Julgamento sobre Taxa de Segregação no STF
O Supremo Tribunal Federal (STF) iniciou, na última sexta-feira, 27, o julgamento de uma das disputas regulatórias mais prolongadas do setor portuário brasileiro. O caso em questão refere-se à cobrança da taxa de segregação e entrega de contêineres (SSE), também conhecida como THC2. Essa taxa é aplicada por operadores portuários na movimentação de cargas importadas conteinerizadas nos terminais, quando a carga é transferida para portos secos. O processo continuará a tramitar no plenário virtual da Corte até 5 de março.
Contexto da Disputa
A questão chegou ao STF em outubro, após o ministro Dias Toffoli ter anulado uma decisão do Tribunal de Contas da União (TCU), que proibia a cobrança da taxa. Com essa anulação, reestabeleceu-se o entendimento da Agência Nacional de Transportes Aquaviários (Antaq), que permite a cobrança em determinadas circunstâncias. Agora, os demais ministros da Corte decidirão se o TCU tinha autoridade para interferir nessa regulação ou se a determinação deve ser exclusiva da agência responsável pelo setor.

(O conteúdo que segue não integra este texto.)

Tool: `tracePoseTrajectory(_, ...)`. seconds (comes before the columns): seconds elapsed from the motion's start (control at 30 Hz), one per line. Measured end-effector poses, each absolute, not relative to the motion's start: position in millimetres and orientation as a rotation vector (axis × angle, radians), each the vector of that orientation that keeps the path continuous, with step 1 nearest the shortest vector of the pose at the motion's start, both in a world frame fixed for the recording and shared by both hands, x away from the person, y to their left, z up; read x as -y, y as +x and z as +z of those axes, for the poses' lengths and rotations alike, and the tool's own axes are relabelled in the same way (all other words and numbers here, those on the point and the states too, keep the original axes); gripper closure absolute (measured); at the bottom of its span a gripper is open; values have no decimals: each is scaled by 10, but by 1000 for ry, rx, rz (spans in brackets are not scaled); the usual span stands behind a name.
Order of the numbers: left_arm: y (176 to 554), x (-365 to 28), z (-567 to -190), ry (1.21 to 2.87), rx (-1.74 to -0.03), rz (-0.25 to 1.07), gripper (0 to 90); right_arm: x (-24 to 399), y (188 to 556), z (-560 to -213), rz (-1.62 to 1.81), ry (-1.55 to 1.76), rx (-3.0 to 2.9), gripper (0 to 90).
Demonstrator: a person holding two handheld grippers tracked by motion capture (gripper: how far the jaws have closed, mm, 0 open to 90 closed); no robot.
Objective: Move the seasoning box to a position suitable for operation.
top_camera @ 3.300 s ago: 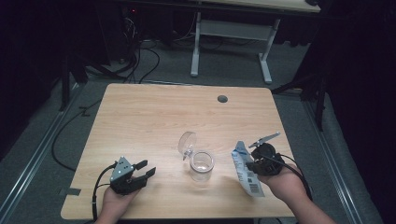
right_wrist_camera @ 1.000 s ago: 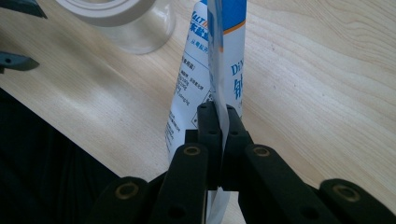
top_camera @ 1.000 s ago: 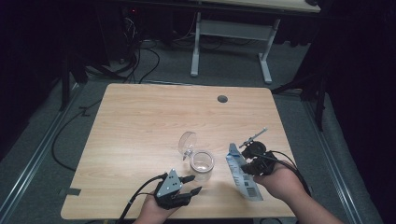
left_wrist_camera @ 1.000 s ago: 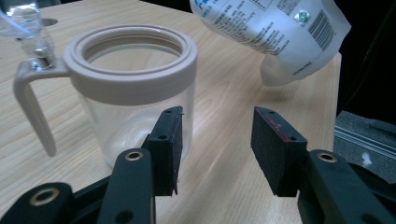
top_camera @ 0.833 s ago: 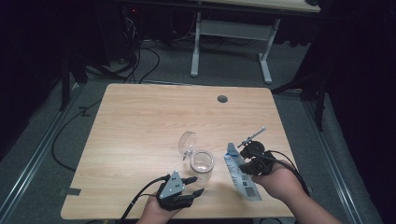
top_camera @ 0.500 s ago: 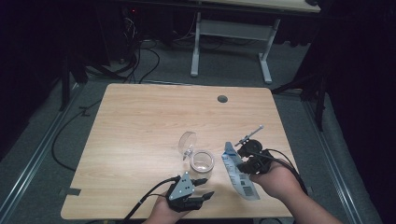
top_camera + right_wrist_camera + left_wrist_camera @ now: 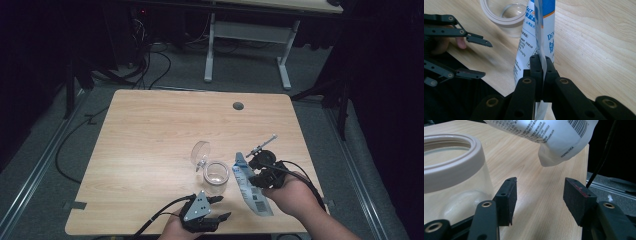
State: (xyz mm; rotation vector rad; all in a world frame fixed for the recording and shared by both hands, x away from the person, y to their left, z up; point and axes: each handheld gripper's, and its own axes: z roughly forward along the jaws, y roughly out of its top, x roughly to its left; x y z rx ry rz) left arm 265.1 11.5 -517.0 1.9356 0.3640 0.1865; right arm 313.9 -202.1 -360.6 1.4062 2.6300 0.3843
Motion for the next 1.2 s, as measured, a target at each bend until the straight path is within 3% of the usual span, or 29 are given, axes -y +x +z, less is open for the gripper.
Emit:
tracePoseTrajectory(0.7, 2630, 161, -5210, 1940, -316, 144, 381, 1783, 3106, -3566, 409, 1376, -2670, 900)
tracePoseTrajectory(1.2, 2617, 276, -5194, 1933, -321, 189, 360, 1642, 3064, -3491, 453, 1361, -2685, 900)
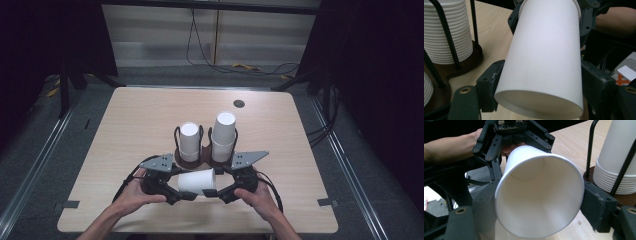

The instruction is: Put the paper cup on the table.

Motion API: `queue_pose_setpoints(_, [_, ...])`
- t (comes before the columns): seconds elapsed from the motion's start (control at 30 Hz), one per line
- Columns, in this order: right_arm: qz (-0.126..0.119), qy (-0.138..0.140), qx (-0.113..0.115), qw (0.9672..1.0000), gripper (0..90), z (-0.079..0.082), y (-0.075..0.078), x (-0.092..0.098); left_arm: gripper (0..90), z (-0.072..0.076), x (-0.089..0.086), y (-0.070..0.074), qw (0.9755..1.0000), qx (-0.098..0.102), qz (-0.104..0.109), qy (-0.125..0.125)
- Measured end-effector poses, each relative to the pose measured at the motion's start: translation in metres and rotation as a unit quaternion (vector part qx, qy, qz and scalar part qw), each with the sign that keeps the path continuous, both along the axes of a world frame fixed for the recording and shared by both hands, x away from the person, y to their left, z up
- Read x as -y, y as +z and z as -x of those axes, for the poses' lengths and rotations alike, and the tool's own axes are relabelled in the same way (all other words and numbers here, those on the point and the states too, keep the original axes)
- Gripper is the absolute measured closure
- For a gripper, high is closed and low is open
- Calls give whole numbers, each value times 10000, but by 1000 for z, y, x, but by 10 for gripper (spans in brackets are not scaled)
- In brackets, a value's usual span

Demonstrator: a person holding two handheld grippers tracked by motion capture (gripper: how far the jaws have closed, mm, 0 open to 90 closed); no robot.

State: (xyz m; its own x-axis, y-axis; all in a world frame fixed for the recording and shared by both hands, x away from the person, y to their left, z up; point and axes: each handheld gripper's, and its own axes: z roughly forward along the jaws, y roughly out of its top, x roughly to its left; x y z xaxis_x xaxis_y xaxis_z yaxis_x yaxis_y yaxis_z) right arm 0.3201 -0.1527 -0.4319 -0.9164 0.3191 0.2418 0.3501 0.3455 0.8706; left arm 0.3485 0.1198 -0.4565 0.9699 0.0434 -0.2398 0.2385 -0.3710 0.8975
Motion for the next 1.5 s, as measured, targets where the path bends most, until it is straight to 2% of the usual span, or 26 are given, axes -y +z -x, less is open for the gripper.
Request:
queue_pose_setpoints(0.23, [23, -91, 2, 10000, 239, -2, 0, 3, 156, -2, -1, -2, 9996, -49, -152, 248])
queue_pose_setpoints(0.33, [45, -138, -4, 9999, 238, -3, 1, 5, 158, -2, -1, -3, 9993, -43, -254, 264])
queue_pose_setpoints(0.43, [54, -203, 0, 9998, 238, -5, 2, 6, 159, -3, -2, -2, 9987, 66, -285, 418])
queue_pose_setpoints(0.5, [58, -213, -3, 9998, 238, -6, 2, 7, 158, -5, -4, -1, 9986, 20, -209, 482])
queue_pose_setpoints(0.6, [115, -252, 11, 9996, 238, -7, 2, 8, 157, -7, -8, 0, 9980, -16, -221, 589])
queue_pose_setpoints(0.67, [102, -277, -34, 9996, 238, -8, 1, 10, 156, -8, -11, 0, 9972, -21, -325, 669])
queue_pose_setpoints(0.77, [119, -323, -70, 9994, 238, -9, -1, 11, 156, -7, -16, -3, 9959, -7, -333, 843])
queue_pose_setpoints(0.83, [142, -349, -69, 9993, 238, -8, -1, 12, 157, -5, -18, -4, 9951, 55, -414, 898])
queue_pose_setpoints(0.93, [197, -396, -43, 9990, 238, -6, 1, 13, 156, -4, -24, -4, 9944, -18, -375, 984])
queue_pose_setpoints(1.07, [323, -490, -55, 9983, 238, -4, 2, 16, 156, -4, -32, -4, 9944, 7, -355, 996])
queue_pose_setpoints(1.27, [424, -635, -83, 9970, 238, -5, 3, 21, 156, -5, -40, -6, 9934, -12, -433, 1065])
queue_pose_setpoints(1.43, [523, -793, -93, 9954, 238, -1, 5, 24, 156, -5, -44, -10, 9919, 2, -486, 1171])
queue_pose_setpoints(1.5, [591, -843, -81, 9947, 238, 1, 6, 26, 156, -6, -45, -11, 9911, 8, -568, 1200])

Cenário do Transporte Marítimo
O julgamento ocorre em um contexto em que quatro grandes companhias globais de navegação, conhecidas como “big four”, dominam a maior parte do transporte marítimo de contêineres mundial e têm uma presença direta nas operações dos terminais portuários do Brasil. No Porto de Santos, considerado o maior da América Latina e que representa cerca de 30% do comércio exterior brasileiro, essas empresas estão associadas a alguns dos terminais de contêineres mais significativos.
No Porto de Santos, operam companhias como a Brasil Terminal Portuário (BTP), que está vinculada às empresas globais de navegação MSC e Maersk, além da Santos Brasil, controlada pelo grupo francês CMA CGM, e do terminal da DP World, uma multinacional de logística com sede em Dubai. Entre setembro de 2024 e agosto de 2025, a participação conjunta dessas companhias no transporte de contêineres cresceu de 72% para cerca de 80% do mercado.

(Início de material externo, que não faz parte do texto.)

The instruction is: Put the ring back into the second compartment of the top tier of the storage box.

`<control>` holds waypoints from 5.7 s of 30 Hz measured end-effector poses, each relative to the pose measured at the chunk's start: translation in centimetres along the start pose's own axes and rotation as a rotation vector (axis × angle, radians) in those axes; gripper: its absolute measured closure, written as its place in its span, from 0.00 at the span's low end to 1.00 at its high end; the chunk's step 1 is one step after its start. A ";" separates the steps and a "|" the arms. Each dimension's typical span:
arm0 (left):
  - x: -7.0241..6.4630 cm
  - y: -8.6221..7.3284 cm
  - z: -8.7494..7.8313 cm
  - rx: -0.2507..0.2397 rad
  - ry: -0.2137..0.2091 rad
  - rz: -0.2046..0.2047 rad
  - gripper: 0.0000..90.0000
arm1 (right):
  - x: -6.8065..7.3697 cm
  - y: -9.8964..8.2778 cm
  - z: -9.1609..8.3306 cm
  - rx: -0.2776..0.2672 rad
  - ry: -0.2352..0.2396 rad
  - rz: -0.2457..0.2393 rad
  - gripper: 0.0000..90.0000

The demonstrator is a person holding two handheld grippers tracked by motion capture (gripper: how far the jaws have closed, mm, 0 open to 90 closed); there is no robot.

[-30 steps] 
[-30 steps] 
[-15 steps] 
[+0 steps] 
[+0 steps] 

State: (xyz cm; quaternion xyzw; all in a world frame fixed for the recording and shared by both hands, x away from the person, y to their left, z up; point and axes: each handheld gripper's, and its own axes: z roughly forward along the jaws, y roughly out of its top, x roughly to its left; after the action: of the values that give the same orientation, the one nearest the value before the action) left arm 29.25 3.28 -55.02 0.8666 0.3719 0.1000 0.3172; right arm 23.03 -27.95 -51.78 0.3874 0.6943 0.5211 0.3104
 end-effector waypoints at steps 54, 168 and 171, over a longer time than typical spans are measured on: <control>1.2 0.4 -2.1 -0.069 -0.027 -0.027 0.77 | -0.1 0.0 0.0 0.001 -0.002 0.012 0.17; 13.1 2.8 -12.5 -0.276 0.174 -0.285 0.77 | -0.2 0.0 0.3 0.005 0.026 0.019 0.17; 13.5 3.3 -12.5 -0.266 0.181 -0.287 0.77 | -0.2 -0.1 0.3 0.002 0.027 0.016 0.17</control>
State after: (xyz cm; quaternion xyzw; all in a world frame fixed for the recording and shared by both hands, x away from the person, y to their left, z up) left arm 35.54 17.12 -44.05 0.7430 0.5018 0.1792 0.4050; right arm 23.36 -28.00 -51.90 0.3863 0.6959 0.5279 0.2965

Argumentos sobre a Cobrança da Taxa
Usuários dos portos, incluindo indústrias, importadores e exportadores, argumentam que a imposição de cobranças adicionais pode elevar os custos de movimentação das cargas e, consequentemente, impactar negativamente a competitividade logística do país. Em contrapartida, os operadores portuários sustentam que a taxa remunera serviços específicos que são prestados dentro dos terminais.
Dados da Confederação Nacional do Transporte (CNT) indicam que os custos logísticos no Brasil podem representar cerca de 18% do Produto Interno Bruto (PIB). Em economias desenvolvidas, esse percentual geralmente varia entre 8% e 12% do PIB. Nos Estados Unidos, por exemplo, esse índice gira em torno de 8,8%. Portanto, as cobranças aplicadas na movimentação de contêineres, como a taxa de segregação e entrega (SSE/THC2), são consideradas um dos fatores que podem contribuir para o aumento dos custos logísticos ao longo da cadeia de importação e exportação, especialmente em um país em que grande parte do comércio exterior é dependente do transporte marítimo.
Impacto Econômico da Taxa
Estudos realizados pelo Ministério da Fazenda, por meio da Frente Intensiva de Avaliação Regulatória e Concorrencial (FIARC), revelam que, dependendo do volume movimentado e do valor da cobrança, a cadeia logística brasileira pode sofrer um impacto anual que varia entre 800 milhões e 3 bilhões de reais. Esse efeito tem relação direta com o chamado Custo Brasil.